Brian, Confederate Civil War Reenactor, Willamette Mission State Park, Oregon

Brian is a Civil War reenactor. In this photo, he’s ‘bleeding’ fake blood to make his wounds more realistic. In Oregon and Washington, most reenactments are put on by the Northwest Civil War Council. After battles—which can be incredibly violent, with cavalry charges, drawn sabers, cannons pounding, infantry firing powder charges at distances of less than 100 feet ... the wounded crawling across fields in front of hundreds of spectators, wailing, pleading for help—spectators sometimes get invited to go carry the wounded to aid stations. I haven’t seen the most gruesome form of moulaging (creating fake compound fractures, open abdominal wounds and the like), but I’ve been told that some reenactors use them to heighten the ‘drama.’

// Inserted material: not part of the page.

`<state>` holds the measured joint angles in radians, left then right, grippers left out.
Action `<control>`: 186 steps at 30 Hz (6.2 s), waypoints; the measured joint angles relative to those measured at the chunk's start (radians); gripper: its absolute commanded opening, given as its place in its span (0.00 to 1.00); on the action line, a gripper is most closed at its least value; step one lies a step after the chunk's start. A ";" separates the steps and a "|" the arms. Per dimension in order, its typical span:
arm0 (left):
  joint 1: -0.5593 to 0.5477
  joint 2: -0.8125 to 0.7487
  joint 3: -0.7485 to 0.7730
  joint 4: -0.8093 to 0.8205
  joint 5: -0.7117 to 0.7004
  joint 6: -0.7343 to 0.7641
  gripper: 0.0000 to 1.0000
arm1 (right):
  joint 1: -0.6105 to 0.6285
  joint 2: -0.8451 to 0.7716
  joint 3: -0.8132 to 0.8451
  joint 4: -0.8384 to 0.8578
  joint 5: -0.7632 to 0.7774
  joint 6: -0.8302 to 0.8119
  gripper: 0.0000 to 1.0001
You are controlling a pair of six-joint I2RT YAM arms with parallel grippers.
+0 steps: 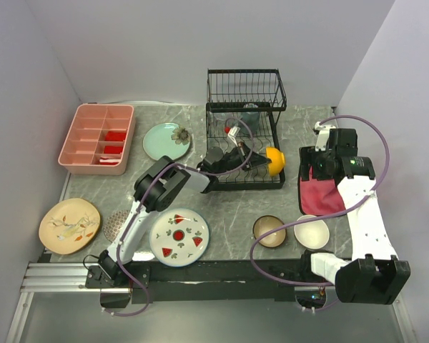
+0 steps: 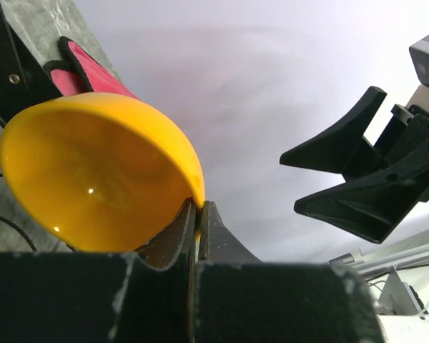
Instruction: Load the mixed dishes into the dish rack
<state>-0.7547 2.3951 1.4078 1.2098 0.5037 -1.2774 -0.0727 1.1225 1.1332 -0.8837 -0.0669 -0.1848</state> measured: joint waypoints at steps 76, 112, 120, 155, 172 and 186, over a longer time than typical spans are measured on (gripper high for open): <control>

To say it’s surreal is ... surreal.

The reenactors take it seriously. There’s a lot of consideration put into equipment, clothing, replica firearms, accessories, manner of speech and conduct. Sew on a button with polyester thread and you’re condemned as a Farby—a sloppy reenactor who doesn’t have the proper respect for history. Firing Line, Confederate Civil War Reenactors, Willamette Mission State Park, OregonI once asked a Yankee, a former infantrymen in the real Army, why he got involved in reenactments. “To discourage people from enlisting,” he said. “This is as close as I can come to showing them how brutal it is.” But the majority of reenactors (I think it’s safe to say) want to resurrect a moment, a day, of history, and take great pains to do so authentically.

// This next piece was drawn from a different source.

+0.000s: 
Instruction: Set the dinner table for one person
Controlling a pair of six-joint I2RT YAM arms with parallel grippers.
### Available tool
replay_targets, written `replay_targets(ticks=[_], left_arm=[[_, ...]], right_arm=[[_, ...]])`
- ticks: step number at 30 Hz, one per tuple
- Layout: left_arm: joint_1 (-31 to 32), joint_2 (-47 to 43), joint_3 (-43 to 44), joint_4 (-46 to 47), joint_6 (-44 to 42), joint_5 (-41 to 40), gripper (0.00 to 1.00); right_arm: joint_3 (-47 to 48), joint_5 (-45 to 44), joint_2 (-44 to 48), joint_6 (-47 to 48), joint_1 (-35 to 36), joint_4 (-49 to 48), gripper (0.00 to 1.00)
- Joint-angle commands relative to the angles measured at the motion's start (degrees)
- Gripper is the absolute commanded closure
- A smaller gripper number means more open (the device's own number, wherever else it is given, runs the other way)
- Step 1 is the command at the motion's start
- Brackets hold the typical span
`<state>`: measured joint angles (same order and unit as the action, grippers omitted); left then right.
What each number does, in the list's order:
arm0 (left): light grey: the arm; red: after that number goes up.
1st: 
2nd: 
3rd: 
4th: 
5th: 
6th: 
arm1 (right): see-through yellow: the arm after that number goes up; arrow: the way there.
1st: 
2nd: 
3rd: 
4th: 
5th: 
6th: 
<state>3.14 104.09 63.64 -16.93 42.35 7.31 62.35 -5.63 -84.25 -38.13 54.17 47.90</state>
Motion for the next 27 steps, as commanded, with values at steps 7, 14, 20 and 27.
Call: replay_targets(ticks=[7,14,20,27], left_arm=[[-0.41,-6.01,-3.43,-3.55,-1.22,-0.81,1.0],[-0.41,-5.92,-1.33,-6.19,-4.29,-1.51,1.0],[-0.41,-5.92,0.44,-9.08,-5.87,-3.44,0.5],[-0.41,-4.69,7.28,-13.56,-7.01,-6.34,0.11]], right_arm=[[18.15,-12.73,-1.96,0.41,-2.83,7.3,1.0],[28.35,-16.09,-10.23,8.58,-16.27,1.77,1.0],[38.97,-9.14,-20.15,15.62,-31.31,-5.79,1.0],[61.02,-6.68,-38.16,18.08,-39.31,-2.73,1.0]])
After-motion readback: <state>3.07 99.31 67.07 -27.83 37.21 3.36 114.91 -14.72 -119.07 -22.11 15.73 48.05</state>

A group of spectators have carried Brian to a surgical tent. A spectator—a woman in a flowered dress and tennis shoes—who has her hands pressed against his chest, is crying. Maybe it’s the horror of it, in a time of real war. Maybe she’s thinking about the troops we’ve lost in Iraq and Afghanistan. I don’t know. Later this same day, another (Confederate) soldier will be charged with “fraternization with the enemy,” because he’s been seen holding the hand of a young woman, a Yankee, and will be tied to a tree and executed by firing squad. No one has explained to a child—another spectator—that’s it’s kind of an outdoor play, and that the priest who loudly administers last rights is really an accountant, or a bricklayer, or whatever he is in real life.

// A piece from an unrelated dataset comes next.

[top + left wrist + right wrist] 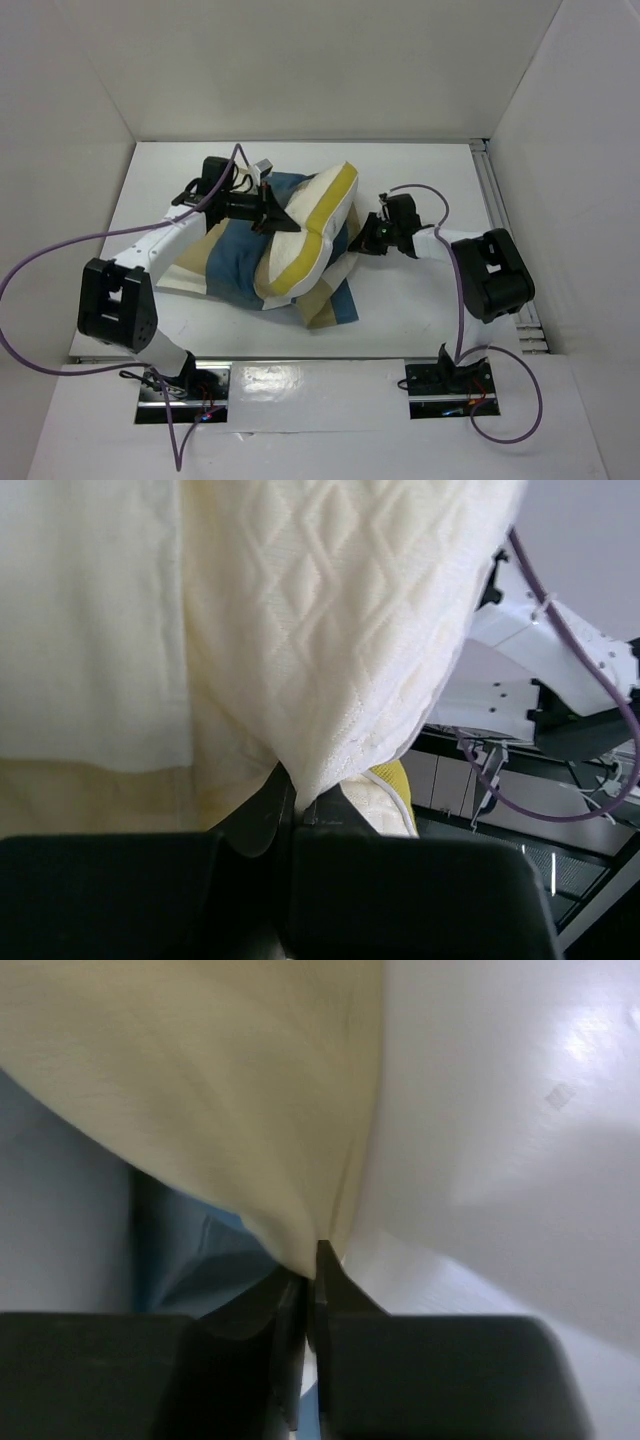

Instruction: Put the pillow into the pillowcase

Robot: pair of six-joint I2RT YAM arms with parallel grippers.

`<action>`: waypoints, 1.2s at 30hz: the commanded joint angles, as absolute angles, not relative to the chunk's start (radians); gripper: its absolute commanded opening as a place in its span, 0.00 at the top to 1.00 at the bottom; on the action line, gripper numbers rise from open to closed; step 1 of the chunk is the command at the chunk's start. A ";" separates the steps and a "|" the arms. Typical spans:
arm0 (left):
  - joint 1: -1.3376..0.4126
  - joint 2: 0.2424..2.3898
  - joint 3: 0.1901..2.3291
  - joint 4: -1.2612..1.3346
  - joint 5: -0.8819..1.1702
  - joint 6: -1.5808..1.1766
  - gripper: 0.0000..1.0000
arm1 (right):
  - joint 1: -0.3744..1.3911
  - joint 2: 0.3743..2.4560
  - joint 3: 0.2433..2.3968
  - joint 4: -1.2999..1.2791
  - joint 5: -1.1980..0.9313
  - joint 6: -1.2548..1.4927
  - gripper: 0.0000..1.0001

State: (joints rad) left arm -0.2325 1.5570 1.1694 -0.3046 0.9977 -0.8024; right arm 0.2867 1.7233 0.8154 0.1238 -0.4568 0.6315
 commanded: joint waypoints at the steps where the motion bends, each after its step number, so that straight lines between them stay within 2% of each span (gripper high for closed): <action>1: -0.242 1.483 1.232 -0.108 1.028 -0.936 1.00 | 0.337 1.687 0.920 0.040 -0.283 0.609 0.86; 2: -0.256 1.483 1.232 -0.088 1.028 -0.954 1.00 | 0.354 1.666 0.942 0.019 -0.222 0.609 0.73; 3: -0.265 1.483 1.247 -0.078 1.028 -0.965 1.00 | 0.363 1.652 0.942 0.005 -0.197 0.609 0.46; 4: -0.265 1.483 1.247 -0.078 1.028 -0.976 1.00 | 0.373 1.634 0.942 -0.014 -0.169 0.623 0.38; 6: -0.275 1.474 1.269 -0.078 1.017 -0.985 1.00 | 0.402 1.576 0.942 -0.024 -0.092 0.641 0.33; 17: -0.265 1.465 1.287 -0.103 0.977 -0.994 1.00 | 0.597 1.364 0.914 -0.028 0.179 0.739 0.39; 20: -0.256 1.454 1.287 -0.094 0.986 -1.017 1.00 | 0.617 1.364 0.905 0.014 0.149 0.752 0.58; 21: -0.256 1.454 1.287 -0.078 0.986 -1.017 1.00 | 0.617 1.402 0.905 0.027 0.140 0.761 0.69; 25: -0.247 1.445 1.296 -0.100 0.976 -1.017 1.00 | 0.629 1.445 0.931 0.022 0.146 0.785 0.86; 30: -0.229 1.445 1.287 -0.111 0.986 -1.005 1.00 | 0.676 1.353 0.904 -0.015 0.313 0.804 0.85; 36: -0.218 1.445 1.278 -0.110 0.986 -1.014 1.00 | 0.721 1.304 0.902 -0.061 0.368 0.793 0.76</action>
State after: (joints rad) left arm -0.2352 1.4960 1.2388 -0.1574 0.9527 -0.9974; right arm 0.6888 1.3415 0.8917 -0.0334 0.2783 0.7918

The priest stands aside. The soldier pleads for his life. The order is given. The bullets enter his body. His body wrenches with the violence of the impact. He slumps against the ropes.

And the girl begins screaming. She has her hands at her face. Pulling now at her hair. She doubles over. They come to her, too late—she’s seen him die, and it does little good, it seems, when they untie him and he walks away, and a few people clap. He’s a ghost, there in the whites of her eyes, still wild, still raining.

The woman presses her hands to Brian’s chest and she’s crying. She wipes her nose with the back of a hand and says, patting his hands now, patting his hands, “You’re with the angels now.”